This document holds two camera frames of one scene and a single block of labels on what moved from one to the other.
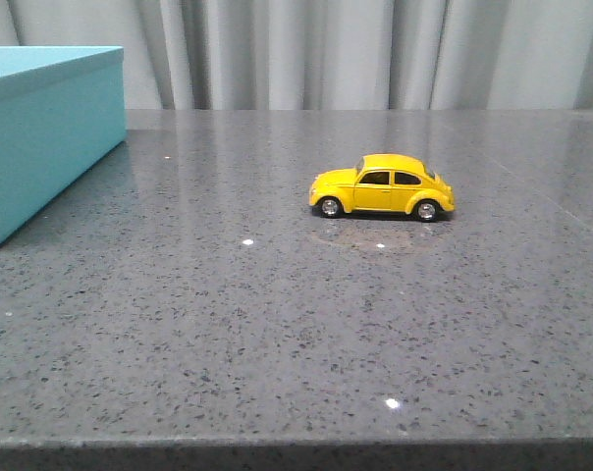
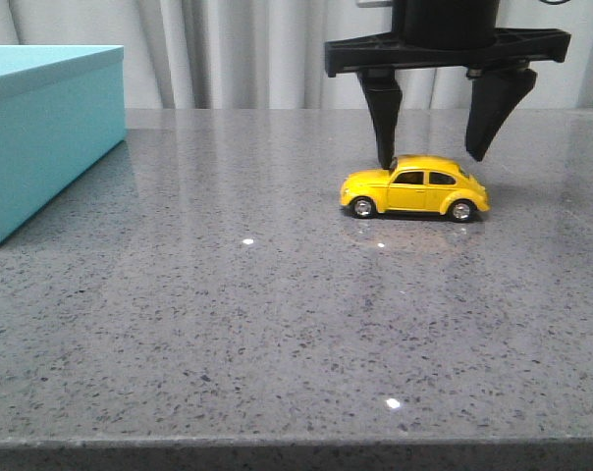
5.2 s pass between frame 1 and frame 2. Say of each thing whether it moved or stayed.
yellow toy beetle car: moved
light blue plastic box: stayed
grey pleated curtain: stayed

* * *

### REQUIREMENT
Copy every line of the data that carries the word "moved".

### ANSWER FOR THIS EXERCISE
This document holds two camera frames of one scene and a single block of labels on what moved from one to the other.
5.2 s pass between frame 1 and frame 2. Say of each thing whether it moved or stayed.
yellow toy beetle car: moved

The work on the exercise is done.